У Дин была веселая родинка над левой губой.

– Твоя родинка говорит о женственности и кокетстве, – сказала я, чтобы снять с беседы мрачность.

– Откуда ты знаешь? – нахохлилась, будто обиделась, она.

– Я изучала язык родинок.

– Зачем? – подозрительно спросила Дин.

– Цвет и контур – моя профессия.

– Эта родинка появилась недавно.

– Специалисты рассказывают биографию по родинкам подробней, чем хироманты, – начала я пудрить мозги, пытаясь вычислить, на что и почему она неадекватно реагирует. – Представляешь, карта родинок – как карта звездного неба. Стеклянная модель человека, а на ней родинки с датами и в приложении каждая расшифровывается: родовая травма, первая пятерка, прием в пионеры, потеря целомудрия, первая получка, свадьба. – Я обожала придумывать работы, которые потом было лень написать.

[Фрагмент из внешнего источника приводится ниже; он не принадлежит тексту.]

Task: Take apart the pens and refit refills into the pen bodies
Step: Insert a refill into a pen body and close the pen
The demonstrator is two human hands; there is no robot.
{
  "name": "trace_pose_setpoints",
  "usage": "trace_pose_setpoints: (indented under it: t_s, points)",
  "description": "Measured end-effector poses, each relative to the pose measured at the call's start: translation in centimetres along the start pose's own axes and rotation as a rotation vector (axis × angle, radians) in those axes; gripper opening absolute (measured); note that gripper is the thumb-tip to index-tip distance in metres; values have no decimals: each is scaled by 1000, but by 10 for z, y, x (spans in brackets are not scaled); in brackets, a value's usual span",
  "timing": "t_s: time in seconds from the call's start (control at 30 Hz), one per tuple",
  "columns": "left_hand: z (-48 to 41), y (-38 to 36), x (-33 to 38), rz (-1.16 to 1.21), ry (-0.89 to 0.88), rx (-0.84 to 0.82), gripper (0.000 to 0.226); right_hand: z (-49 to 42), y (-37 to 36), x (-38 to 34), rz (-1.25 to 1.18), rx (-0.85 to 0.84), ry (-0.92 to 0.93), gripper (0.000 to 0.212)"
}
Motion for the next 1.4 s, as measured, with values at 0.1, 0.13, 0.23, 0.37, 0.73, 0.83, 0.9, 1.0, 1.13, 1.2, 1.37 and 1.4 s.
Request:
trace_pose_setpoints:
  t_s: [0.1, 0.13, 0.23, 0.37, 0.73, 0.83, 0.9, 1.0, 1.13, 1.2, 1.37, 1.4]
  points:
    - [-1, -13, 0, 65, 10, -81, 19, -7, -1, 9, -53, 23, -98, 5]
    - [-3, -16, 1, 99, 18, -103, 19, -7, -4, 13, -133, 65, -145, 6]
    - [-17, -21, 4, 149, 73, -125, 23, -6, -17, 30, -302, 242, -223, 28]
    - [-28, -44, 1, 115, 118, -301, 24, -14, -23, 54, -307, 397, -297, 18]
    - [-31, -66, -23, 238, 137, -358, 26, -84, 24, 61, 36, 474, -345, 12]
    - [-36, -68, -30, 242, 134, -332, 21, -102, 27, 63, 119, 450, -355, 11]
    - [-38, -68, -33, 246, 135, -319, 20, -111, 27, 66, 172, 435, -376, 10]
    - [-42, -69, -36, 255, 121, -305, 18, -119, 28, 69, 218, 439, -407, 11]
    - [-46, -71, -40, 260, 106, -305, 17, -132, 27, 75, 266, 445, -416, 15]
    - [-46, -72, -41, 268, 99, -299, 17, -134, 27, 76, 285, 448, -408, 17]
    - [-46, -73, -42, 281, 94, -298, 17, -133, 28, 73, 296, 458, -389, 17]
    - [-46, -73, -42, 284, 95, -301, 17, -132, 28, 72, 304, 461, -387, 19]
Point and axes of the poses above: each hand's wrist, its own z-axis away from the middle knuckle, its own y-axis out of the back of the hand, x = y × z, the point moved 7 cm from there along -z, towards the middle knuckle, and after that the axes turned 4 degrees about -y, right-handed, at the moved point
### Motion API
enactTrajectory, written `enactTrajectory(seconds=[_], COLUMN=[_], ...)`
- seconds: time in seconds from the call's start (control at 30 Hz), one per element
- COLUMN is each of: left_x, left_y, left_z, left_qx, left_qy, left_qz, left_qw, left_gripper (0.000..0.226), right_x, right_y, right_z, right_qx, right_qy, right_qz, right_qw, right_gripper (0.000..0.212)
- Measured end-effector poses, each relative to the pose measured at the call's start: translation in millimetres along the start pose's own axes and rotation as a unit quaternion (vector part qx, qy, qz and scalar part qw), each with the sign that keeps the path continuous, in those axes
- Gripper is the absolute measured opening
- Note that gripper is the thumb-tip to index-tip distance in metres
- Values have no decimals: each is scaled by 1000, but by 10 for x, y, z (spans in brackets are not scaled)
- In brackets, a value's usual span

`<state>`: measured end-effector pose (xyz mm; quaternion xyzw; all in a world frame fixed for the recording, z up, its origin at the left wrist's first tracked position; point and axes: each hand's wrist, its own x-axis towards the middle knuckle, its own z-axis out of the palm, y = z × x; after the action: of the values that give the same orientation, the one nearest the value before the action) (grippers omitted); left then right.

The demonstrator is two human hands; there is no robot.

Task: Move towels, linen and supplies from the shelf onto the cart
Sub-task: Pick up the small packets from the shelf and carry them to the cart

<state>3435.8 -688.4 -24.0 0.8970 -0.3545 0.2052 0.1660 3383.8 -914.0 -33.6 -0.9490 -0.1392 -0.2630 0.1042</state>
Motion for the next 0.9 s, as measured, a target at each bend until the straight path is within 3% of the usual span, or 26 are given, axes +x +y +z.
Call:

– Эмиграция, богатство, суицид, потеря смысла жизни… – иронически дополнила список Дин, жующая салат.

Презентация, на которую мы пошли, была в просторной мастерской самого Егорки Пирогова. Такой здоровенный вокзал. Меня всегда поражала ушлость концептуалистов в области выбивания мастерских, выставок, зарубежных халяв и прочих денежно-вещевых радостей. У меня мастерская была крохотная, задрипанная и в таком "спальном районе", что через год вместо того, чтобы работать, я заселила туда бездомную подружку с дитем.